:: ABOUT THIS EXERCISE ::
Write out the following listing's lines from the one with "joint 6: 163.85" to the one with "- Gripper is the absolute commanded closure", exactly, with both included and no others.

:: MATERIAL FOR THIS TASK ::
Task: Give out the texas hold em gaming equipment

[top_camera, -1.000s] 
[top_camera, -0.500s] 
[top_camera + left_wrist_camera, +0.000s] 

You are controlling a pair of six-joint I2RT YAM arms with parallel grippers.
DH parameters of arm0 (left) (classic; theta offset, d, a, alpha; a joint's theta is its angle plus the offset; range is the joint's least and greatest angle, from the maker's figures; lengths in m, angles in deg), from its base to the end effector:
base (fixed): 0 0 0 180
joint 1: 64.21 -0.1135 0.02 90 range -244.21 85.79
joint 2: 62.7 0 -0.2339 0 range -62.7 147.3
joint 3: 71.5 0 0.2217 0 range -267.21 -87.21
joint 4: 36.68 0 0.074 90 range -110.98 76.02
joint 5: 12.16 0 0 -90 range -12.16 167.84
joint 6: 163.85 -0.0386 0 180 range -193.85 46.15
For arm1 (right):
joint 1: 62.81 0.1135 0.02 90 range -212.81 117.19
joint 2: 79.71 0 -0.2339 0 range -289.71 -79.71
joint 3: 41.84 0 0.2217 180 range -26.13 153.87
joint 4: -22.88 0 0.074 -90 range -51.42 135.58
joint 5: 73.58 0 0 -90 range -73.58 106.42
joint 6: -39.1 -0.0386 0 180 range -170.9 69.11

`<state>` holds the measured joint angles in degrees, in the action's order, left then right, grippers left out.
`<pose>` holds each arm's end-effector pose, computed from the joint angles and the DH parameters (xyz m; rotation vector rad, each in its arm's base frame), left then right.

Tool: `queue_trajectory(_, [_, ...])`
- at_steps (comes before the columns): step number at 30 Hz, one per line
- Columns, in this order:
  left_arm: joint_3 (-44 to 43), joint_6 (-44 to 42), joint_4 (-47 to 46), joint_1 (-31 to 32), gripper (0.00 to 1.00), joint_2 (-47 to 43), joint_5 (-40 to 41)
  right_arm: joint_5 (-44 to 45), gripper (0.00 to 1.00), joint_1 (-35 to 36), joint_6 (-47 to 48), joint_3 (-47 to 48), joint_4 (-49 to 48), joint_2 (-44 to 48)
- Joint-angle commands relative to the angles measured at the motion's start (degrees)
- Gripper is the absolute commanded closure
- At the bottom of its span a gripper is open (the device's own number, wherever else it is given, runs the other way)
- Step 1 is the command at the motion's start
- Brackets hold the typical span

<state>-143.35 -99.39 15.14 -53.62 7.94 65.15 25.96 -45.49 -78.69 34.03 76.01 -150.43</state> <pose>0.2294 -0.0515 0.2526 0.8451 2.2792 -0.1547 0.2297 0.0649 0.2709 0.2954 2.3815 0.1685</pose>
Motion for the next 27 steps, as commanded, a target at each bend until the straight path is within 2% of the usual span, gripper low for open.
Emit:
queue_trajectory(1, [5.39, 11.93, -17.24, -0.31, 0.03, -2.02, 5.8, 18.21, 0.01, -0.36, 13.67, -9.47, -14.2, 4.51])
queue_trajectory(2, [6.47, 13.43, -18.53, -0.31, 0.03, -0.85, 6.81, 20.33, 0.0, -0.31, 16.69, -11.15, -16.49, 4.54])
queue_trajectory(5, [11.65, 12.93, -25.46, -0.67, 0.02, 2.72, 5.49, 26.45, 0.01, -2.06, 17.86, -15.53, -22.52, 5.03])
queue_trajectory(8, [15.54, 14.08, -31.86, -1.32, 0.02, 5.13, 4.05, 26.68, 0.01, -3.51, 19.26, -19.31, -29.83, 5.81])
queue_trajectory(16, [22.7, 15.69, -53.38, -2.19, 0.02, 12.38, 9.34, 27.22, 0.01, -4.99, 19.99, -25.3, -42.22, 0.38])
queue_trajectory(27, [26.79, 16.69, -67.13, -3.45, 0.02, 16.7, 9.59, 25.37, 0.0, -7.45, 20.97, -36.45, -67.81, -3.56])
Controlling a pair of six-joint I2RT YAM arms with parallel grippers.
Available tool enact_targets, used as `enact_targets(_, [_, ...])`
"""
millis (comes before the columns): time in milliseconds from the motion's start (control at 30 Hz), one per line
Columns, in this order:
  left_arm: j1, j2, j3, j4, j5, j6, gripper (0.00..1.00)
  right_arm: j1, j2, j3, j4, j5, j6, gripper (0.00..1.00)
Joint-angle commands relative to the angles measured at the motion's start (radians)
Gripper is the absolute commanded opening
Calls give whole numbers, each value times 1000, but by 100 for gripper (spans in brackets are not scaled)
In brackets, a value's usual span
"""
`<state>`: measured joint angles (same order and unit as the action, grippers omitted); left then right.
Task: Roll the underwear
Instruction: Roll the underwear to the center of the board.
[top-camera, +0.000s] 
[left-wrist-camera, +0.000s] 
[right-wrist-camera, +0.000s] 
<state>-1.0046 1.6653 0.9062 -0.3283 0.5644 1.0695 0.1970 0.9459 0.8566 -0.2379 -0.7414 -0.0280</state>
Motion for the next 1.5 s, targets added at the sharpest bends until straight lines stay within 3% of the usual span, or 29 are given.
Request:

:: TASK SOLUTION ::
joint 6: 163.85 -0.0386 0 180 range -193.85 46.15
For arm1 (right):
joint 1: 62.81 0.1135 0.02 90 range -212.81 117.19
joint 2: 79.71 0 -0.2339 0 range -289.71 -79.71
joint 3: 41.84 0 0.2217 180 range -26.13 153.87
joint 4: -22.88 0 0.074 -90 range -51.42 135.58
joint 5: 73.58 0 0 -90 range -73.58 106.42
joint 6: -39.1 -0.0386 0 180 range -170.9 69.11

`<state>` holds the measured joint angles in degrees, in the action's order, left then right, grippers left out.
`<pose>` holds each arm's end-effector pose, computed from the joint angles and the DH parameters (xyz m; rotation vector rad, each in its arm's base frame), left then right.

Tool: `queue_trajectory(_, [_, ...])`
- at_steps (comes before the columns): step number at 30 Hz, one per line
- Columns, in this order:
  left_arm: joint_3 (-44 to 43), joint_6 (-44 to 42), joint_4 (-47 to 46), joint_1 (-31 to 32), gripper (0.00 to 1.00), joint_2 (-47 to 43), joint_5 (-40 to 41)
  right_arm: joint_5 (-44 to 45), gripper (0.00 to 1.00), joint_1 (-35 to 36), joint_6 (-47 to 48), joint_3 (-47 to 48), joint_4 (-49 to 48), joint_2 (-44 to 48)
- Joint-angle commands relative to the angles measured at the motion's start (degrees)
- Gripper is the absolute commanded closure

No further output is required.